- Some of the world’s most advanced coronavirus vaccine candidates are already being used under emergency programs.
- One drugmaker from China even quietly provided its Phase 3 COVID-19 vaccine drug to about 90% of its employees and their family members on a voluntary basis.
- The program underscores China’s aggressive emergency vaccination program for at-risk categories of people. The country has a few drugs in Phase 3 trials, but the final stage of testing has not been completed.
Three COVID-19 vaccine candidates have reached the final stage of clinical trials, and the first Phase 3 results might be available in the coming months. Other drugs will also enter Phase 3 soon, and that’s excellent news. There’s an incredible number of novel coronavirus vaccine ideas out there, which gives us reason to hope that several of the drugs will be effective and safe. The more vaccines get approved, the easier it will be for the world’s population to get access to COVID-19 immunity. But as the debate around emergency use authorization increases in the US ahead of the presidential election, other countries are already marching forward and are using their Phase 3 vaccines.
Russia is the prime example of how not to debut a vaccine for a deadly pandemic. The country approved its vaccine for public use even before publishing any studies from Phase 1 and 2 stages of testing, and it’s already making the drug available to doctors and teachers. Unsurprisingly, people aren’t excited about getting the vaccine. China at least has three vaccines in Phase 3 trials, though each one has already received emergency approval. Unlike Russians, Chinese people who can qualify for emergency immunizations seem to be more willing to get the drug, according to a new report. In fact, one of the companies developing a coronavirus vaccine said it has already quietly provided the medicine to 90% of its employees and all their families.
That amounts to approximately 2,000 to 3,000 Sinovac employees and their families, according to statements the company CEO Yin Weidong made to Reuters. The drug was provided on a voluntary basis, the exec explained, under the current rules in the country. “As a vaccine developer and manufacturer, a new outbreak could directly impact our vaccine production,” the chief executive said.
Sinovac is the maker of CoronaVac, a vaccine candidate that showed it could elicit an immune response without significant side effects. The clinical trials started in mid-April and should be completed by mid-December. The company has already published research on the first trial stages. Data gathered from the program that includes Sinovac employees and their families could be used to prove that the vaccine is safe, but the data will not be incorporated in the Phase 3 trials since it’s not part of the research.

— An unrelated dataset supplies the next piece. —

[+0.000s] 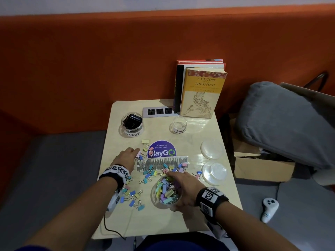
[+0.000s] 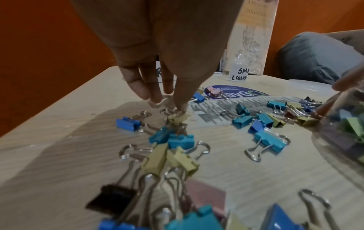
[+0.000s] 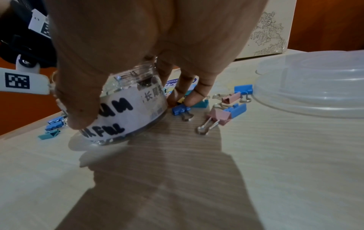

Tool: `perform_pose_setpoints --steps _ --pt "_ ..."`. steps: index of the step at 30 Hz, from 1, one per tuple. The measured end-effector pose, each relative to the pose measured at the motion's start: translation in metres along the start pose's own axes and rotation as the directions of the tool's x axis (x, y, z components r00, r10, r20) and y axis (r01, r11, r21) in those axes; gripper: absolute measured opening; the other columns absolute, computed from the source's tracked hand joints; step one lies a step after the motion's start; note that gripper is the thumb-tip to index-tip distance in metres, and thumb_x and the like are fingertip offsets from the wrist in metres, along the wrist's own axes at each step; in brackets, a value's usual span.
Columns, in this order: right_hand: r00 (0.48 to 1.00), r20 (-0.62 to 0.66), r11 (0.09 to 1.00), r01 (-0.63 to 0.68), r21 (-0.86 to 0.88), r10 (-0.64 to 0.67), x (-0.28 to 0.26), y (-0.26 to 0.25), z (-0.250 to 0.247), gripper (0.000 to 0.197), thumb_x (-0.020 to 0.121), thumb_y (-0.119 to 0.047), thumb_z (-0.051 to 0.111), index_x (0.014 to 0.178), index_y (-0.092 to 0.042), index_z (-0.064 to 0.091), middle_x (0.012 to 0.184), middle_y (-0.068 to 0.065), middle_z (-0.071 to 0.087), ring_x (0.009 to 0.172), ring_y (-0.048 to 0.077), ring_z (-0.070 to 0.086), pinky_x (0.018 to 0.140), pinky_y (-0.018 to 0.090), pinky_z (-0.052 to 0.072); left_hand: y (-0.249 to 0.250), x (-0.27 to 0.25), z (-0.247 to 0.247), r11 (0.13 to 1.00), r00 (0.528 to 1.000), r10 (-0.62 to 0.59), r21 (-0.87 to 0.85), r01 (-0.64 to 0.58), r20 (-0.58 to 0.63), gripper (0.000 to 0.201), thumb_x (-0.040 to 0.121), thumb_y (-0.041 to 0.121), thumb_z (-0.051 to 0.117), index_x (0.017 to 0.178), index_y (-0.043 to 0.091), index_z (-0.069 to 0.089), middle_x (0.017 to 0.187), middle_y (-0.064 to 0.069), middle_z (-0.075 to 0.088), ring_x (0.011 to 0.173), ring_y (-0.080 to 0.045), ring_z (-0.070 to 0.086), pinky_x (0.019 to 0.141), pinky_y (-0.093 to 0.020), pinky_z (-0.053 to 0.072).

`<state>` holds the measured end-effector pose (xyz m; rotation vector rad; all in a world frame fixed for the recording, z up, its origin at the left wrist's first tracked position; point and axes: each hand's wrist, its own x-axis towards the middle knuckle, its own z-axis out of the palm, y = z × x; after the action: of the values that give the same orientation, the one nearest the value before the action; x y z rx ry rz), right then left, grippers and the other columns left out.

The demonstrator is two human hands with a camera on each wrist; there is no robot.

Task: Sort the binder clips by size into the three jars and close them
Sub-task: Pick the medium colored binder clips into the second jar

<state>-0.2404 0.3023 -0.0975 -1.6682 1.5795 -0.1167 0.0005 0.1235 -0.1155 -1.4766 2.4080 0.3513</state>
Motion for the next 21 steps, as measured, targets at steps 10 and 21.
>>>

Yin said he took the drug himself, and so did his wife and parents. All the Sinovac employees or family members who choose to be vaccinated are informed of the possible side effects of the vaccine. Doctors would also conduct interviews before the shots are given to assess the general health of the recipients.
The exec says that the adverse reaction rate has been “very low.” Possible reactions include fatigue, fever, and pain at the injection site, according to previously-published trial results.
Reuters’ report underscores the scope of China’s COVID-19 vaccination protocols for experimental drugs. The country had previously said that it would use vaccines before Phase 3 trials were finished, without revealing when emergency use would start or any specific details about immunization campaigns. But the revelations about Sinovac’s use of its own vaccine seem to indicate that China is willing to provide these drugs to at-risk categories of people long before the research is finalized. The emergency use program will include medical staff, people who work at food markets, and workers in the transportation and service sectors.